---------- Data provided ----------

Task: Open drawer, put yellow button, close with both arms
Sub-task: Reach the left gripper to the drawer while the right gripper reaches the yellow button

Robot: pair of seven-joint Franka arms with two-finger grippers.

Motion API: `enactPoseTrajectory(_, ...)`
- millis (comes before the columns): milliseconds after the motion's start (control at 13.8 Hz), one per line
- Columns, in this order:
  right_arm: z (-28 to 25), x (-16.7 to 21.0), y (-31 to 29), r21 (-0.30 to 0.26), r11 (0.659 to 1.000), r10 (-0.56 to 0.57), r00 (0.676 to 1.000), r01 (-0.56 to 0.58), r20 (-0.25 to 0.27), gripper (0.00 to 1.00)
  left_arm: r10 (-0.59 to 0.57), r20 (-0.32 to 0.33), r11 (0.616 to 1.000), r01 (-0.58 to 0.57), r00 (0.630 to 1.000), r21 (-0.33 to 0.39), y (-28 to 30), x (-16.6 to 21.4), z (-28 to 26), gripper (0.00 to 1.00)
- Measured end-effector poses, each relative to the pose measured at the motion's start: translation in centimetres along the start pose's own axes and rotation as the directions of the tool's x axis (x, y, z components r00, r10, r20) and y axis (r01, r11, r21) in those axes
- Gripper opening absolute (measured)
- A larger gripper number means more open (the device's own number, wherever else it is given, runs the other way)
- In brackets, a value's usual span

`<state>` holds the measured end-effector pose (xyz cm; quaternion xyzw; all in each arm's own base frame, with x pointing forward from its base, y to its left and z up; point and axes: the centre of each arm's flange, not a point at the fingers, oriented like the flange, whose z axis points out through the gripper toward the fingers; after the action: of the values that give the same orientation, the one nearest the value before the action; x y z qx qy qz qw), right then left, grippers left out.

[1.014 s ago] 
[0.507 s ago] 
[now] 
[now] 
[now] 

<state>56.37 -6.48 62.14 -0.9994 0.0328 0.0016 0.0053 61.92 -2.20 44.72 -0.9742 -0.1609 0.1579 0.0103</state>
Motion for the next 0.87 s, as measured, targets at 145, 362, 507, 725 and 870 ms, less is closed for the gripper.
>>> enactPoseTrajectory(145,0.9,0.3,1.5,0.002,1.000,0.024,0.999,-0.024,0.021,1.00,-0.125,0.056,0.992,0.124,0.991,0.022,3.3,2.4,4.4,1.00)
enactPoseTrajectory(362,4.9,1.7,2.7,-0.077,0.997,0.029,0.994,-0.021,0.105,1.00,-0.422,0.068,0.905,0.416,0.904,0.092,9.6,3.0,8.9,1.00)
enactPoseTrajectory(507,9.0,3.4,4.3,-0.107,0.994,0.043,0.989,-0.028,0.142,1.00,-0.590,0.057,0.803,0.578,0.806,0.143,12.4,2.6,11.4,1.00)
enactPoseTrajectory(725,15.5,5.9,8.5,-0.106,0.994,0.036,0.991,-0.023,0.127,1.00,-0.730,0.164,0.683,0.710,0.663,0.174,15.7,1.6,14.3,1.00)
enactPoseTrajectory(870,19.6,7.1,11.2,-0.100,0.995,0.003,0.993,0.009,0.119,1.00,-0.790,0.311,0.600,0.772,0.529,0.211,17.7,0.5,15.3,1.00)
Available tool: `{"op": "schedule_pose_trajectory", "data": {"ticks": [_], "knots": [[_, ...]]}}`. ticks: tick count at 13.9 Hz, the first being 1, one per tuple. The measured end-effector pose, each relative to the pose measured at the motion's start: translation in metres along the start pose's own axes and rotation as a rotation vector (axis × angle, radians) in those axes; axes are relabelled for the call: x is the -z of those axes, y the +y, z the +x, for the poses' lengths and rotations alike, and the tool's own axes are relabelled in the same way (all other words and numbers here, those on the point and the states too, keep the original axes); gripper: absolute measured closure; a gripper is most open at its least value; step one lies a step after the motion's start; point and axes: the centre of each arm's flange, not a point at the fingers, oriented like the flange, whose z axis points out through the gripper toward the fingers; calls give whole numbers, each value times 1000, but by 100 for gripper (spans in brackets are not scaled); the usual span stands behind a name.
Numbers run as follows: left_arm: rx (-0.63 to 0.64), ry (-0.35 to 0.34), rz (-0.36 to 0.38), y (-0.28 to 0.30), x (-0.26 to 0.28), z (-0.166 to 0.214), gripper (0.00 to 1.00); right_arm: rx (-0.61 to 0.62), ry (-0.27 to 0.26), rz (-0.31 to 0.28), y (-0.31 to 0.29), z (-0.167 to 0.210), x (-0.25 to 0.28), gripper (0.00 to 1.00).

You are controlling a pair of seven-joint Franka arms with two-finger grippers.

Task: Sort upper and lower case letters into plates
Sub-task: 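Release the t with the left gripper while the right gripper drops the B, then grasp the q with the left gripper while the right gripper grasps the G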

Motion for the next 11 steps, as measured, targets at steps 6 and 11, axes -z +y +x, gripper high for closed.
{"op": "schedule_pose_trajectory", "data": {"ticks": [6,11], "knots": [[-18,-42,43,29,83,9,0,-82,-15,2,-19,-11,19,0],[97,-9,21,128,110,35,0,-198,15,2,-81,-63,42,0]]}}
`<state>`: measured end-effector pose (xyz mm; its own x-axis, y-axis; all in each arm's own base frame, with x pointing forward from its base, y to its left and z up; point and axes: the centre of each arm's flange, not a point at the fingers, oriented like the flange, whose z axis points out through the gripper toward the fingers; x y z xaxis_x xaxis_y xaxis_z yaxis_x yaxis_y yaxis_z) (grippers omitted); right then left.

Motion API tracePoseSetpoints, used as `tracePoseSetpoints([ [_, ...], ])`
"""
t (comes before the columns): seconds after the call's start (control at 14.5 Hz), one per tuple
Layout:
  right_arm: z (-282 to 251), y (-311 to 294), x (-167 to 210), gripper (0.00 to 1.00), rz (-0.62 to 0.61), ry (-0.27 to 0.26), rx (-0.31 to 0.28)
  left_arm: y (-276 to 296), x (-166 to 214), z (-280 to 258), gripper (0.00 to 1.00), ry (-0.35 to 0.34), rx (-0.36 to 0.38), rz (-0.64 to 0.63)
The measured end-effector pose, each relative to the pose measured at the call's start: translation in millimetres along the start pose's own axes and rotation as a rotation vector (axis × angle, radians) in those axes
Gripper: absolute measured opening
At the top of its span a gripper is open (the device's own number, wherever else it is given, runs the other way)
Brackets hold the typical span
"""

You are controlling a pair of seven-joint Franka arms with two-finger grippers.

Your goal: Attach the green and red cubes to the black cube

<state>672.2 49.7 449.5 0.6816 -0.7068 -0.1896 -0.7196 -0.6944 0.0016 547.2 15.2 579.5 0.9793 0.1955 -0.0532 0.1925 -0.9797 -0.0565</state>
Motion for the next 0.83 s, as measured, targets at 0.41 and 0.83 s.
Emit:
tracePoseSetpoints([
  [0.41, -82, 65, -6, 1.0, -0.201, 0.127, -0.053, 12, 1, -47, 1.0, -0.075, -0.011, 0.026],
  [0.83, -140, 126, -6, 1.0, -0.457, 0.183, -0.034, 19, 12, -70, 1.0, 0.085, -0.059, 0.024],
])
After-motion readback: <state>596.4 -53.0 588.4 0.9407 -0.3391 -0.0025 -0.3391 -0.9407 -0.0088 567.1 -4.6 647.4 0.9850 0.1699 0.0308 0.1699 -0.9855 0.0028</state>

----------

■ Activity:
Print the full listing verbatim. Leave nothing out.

■ Result:
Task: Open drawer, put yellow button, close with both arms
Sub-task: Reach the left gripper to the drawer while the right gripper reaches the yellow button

Robot: pair of seven-joint Franka arms with two-finger grippers.

Motion API: `enactPoseTrajectory(_, ...)`
- millis (comes before the columns): milliseconds after the motion's start (control at 13.8 Hz), one per line
- Columns, in this order:
  right_arm: z (-28 to 25), x (-16.7 to 21.0), y (-31 to 29), r21 (-0.30 to 0.26), r11 (0.659 to 1.000), r10 (-0.56 to 0.57), r00 (0.676 to 1.000), r01 (-0.56 to 0.58), r20 (-0.25 to 0.27), gripper (0.00 to 1.00)
  left_arm: r10 (-0.59 to 0.57), r20 (-0.32 to 0.33), r11 (0.616 to 1.000), r01 (-0.58 to 0.57), r00 (0.630 to 1.000), r21 (-0.33 to 0.39), y (-28 to 30), x (-16.6 to 21.4), z (-28 to 26), gripper (0.00 to 1.00)
- Measured end-effector poses, each relative to the pose measured at the motion's start: translation in centimetres along the start pose's own axes and rotation as the directions of the tool's x axis (x, y, z components r00, r10, r20) and y axis (r01, r11, r21) in those axes
- Gripper opening absolute (measured)
- A larger gripper number means more open (the device's own number, wherever else it is given, runs the other way)
- In brackets, a value's usual span

`<state>` holds the measured end-effector pose (xyz cm; quaternion xyzw; all in each arm's own base frame, with x pointing forward from its base, y to its left and z up; point and axes: the centre of each arm's flange, not a point at the fingers, oriented like the flange, whose z axis points out through the gripper toward the fingers; after the action: of the values that give the same orientation, the one nearest the value before the action; x y z qx qy qz qw), right then left, grippers left out.

[1.014 s ago] 
[0.507 s ago] 
[now] 
[now] 
[now] 

<state>56.37 -6.48 62.14 -0.9994 0.0328 0.0016 0.0053 61.92 -2.20 44.72 -0.9742 -0.1609 0.1579 0.0103</state>
Motion for the next 0.87 s, as measured, targets at 145, 362, 507, 725 and 870 ms, less is closed for the gripper.
>>> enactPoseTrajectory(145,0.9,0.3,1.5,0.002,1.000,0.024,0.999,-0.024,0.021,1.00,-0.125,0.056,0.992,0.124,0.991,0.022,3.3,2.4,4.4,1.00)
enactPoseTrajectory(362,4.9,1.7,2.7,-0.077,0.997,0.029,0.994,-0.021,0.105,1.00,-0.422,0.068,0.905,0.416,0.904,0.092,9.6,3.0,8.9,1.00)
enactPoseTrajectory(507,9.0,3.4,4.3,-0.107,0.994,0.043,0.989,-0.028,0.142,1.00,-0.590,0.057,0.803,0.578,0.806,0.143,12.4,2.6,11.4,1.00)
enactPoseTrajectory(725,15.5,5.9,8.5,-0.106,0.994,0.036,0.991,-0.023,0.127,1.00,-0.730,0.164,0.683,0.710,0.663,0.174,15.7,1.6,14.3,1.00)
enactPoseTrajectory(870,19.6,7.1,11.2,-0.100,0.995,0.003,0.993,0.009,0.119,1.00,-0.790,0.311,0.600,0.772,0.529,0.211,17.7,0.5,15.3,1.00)
Available tool: `{"op": "schedule_pose_trajectory", "data": {"ticks": [_], "knots": [[_, ...]]}}`. ticks: tick count at 13.9 Hz, the first being 1, one per tuple. The measured end-effector pose, each relative to the pose measured at the motion's start: translation in metres along the start pose's own axes and rotation as a rotation vector (axis × angle, radians) in those axes; axes are relabelled for the call: x is the -z of those axes, y the +y, z the +x, for the poses' lengths and rotations alike, and the tool's own axes are relabelled in the same way (all other words and numbers here, those on the point and the states too, keep the original axes); gripper: absolute measured closure; a gripper is most open at its least value; step one lies a step after the motion's start; point and axes: the centre of each arm's flange, not a point at the fingers, oriented like the flange, whose z axis points out through the gripper toward the fingers; calls give whole numbers, each value times 1000, but by 100 for gripper (spans in brackets are not scaled); the usual span stands behind a name.
Numbers run as follows: left_arm: rx (-0.63 to 0.64), ry (-0.35 to 0.34), rz (-0.36 to 0.38), y (-0.28 to 0.30), x (-0.26 to 0.28), z (-0.166 to 0.214), gripper (0.00 to 1.00); right_arm: rx (-0.61 to 0.62), ry (-0.27 to 0.26), rz (-0.31 to 0.28), y (-0.31 to 0.29), z (-0.167 to 0.210), x (-0.25 to 0.28), gripper (0.00 to 1.00).

You are controlling a pair of seven-joint Franka arms with two-finger grippers.

Task: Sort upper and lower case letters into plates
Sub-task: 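Release the t with the left gripper while the right gripper drops the B, then grasp the q with the left gripper while the right gripper grasps the G
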
Motion for the next 11 steps, as measured, targets at steps 6 and 11, axes -z +y +x, gripper high for closed.
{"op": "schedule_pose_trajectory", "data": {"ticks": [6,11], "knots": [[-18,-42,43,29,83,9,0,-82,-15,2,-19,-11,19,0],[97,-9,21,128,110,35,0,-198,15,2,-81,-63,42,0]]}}
`<state>`: measured end-effector pose (xyz mm; its own x-axis, y-axis; all in each arm's own base frame, with x pointing forward from its base, y to its left and z up; point and axes: the centre of each arm's flange, not a point at the fingers, oriented like the flange, whose z axis points out through the gripper toward the fingers; x y z xaxis_x xaxis_y xaxis_z yaxis_x yaxis_y yaxis_z) (grippers omitted); right then left.

Motion API tracePoseSetpoints, used as `tracePoseSetpoints([ [_, ...], ])`
"""
t (comes before the columns): seconds after the call's start (control at 14.5 Hz), one per tuple
Layout:
  right_arm: z (-282 to 251), y (-311 to 294), x (-167 to 210), gripper (0.00 to 1.00), rz (-0.62 to 0.61), ry (-0.27 to 0.26), rx (-0.31 to 0.28)
  left_arm: y (-276 to 296), x (-166 to 214), z (-280 to 258), gripper (0.00 to 1.00), ry (-0.35 to 0.34), rx (-0.36 to 0.38), rz (-0.64 to 0.63)
The measured end-effector pose, each relative to the pose measured at the call's start: translation in millimetres along the start pose's own axes and rotation as a rotation vector (axis × angle, radians) in those axes
Gripper: absolute measured opening
At the top of its span a gripper is open (the device's own number, wherever else it is given, runs the other way)
Brackets hold the typical span
"""

You are controlling a pair of seven-joint Franka arms with two-finger grippers.

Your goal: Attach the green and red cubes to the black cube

<state>672.2 49.7 449.5 0.6816 -0.7068 -0.1896 -0.7196 -0.6944 0.0016 547.2 15.2 579.5 0.9793 0.1955 -0.0532 0.1925 -0.9797 -0.0565</state>
Motion for the next 0.83 s, as measured, targets at 0.41 and 0.83 s.
Emit:
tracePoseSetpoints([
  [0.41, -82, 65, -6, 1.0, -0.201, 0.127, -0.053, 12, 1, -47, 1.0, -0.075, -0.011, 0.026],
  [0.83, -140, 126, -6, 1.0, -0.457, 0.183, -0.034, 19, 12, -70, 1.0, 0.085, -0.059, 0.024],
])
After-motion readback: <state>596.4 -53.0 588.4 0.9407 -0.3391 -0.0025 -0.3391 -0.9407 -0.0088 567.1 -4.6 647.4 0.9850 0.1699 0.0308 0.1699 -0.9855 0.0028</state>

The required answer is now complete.